TASK TO COMPLETE »
Exactly how many lines in the data below contain the string "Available"? Give that number and nothing else.

━━━━━ DATA FOR THIS TASK ━━━━━

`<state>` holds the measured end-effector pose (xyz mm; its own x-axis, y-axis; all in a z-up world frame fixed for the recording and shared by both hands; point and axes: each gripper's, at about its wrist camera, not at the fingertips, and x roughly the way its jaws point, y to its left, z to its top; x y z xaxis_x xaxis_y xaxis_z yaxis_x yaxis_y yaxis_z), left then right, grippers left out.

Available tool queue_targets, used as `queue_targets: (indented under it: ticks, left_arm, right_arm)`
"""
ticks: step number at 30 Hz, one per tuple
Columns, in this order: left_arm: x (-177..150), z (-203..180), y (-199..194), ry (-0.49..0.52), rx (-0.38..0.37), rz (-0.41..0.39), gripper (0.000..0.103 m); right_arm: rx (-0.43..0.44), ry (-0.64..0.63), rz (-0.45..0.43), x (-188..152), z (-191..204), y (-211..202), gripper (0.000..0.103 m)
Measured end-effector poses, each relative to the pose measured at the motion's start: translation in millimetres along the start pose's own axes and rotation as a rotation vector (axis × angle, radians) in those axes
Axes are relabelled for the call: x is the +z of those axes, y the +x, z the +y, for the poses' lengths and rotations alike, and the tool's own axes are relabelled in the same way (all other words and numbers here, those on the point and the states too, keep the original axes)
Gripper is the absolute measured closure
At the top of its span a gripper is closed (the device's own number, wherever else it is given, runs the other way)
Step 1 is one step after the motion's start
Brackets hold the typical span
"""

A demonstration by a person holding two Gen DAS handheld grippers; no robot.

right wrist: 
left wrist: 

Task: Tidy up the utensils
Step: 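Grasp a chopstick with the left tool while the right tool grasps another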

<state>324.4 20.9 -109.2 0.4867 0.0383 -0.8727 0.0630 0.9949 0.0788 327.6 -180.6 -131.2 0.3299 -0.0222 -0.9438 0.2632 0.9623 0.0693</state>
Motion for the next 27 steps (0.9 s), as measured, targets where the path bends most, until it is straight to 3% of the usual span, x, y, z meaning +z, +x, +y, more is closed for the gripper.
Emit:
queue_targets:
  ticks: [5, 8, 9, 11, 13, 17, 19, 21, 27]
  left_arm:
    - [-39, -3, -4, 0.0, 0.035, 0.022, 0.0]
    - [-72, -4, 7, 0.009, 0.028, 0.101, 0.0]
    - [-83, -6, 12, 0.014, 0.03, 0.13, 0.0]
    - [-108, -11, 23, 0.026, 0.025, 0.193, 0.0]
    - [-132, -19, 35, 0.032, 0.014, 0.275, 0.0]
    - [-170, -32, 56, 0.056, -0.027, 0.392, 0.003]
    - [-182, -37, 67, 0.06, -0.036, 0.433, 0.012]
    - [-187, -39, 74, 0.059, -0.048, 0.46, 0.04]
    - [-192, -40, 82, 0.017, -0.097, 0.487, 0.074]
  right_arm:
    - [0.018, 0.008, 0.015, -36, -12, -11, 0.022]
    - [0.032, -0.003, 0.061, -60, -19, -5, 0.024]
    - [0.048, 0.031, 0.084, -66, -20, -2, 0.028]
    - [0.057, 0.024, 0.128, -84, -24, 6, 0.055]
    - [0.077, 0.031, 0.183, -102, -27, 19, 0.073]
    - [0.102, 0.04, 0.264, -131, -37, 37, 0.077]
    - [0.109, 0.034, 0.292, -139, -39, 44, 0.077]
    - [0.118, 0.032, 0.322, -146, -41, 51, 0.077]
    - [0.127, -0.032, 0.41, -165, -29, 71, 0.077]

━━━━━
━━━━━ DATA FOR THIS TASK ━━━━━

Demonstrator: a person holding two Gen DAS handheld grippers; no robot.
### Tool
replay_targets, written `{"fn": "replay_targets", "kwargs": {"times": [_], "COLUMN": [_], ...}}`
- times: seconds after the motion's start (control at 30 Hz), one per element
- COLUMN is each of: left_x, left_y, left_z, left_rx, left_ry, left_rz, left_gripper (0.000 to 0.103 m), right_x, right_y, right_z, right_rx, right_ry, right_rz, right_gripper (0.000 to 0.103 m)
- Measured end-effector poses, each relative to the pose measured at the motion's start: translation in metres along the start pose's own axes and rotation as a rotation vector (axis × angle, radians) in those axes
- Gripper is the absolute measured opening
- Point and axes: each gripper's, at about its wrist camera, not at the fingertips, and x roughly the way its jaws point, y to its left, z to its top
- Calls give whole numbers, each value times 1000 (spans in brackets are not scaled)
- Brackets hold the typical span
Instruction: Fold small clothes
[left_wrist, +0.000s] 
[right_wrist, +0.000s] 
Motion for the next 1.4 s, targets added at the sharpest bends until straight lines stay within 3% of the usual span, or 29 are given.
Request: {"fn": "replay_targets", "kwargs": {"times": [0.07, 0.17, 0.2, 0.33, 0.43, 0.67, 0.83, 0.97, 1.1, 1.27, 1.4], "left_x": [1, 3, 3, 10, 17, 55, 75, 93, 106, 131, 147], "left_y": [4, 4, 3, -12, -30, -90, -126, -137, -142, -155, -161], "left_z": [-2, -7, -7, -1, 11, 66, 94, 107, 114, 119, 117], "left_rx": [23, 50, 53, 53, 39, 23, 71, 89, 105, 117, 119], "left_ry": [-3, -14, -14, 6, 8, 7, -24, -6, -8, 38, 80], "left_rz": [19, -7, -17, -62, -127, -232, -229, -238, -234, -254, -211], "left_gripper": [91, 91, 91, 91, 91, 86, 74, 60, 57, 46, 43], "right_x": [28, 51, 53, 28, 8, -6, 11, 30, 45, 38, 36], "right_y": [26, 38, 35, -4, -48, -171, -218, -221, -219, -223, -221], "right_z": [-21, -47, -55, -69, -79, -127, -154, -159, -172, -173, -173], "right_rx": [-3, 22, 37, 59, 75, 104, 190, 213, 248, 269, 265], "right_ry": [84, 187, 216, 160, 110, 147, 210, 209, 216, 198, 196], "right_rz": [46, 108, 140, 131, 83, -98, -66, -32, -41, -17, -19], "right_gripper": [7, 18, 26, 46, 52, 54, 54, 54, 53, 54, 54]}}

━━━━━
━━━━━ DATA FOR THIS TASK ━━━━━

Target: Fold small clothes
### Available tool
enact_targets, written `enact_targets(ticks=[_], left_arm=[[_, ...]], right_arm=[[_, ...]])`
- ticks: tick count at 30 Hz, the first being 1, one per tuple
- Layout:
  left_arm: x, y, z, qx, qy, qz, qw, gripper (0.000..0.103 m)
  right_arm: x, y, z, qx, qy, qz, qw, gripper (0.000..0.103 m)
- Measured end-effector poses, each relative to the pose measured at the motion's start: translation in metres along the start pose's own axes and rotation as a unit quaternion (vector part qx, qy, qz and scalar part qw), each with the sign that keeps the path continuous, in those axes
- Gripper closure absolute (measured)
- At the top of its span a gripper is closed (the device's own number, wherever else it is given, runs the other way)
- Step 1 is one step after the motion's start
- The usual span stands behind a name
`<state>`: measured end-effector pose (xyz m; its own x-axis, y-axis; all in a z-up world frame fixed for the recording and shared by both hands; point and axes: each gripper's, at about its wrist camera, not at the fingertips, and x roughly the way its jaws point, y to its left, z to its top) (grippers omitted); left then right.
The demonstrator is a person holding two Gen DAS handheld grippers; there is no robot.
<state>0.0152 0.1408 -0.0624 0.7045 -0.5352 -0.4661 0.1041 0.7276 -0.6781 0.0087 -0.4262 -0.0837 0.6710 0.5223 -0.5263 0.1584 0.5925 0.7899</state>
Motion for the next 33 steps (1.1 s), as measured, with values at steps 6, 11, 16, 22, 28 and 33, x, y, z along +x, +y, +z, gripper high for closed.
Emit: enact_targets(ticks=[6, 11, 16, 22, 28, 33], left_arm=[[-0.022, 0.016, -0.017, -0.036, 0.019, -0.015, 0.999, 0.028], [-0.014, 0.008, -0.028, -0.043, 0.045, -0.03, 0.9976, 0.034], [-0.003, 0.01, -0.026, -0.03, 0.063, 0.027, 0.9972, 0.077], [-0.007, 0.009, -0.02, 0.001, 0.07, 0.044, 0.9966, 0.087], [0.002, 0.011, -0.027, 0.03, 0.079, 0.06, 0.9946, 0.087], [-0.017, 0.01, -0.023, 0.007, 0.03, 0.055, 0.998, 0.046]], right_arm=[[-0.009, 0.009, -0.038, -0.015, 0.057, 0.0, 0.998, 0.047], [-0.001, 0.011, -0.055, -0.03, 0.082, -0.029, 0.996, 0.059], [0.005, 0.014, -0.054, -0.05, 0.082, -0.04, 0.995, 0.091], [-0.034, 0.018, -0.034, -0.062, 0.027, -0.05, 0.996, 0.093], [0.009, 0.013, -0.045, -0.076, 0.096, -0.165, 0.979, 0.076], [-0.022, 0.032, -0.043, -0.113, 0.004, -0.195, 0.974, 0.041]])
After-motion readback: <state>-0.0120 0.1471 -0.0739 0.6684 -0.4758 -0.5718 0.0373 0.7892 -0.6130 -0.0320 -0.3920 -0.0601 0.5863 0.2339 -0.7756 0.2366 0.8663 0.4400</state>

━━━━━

TASK RESPONSE »
2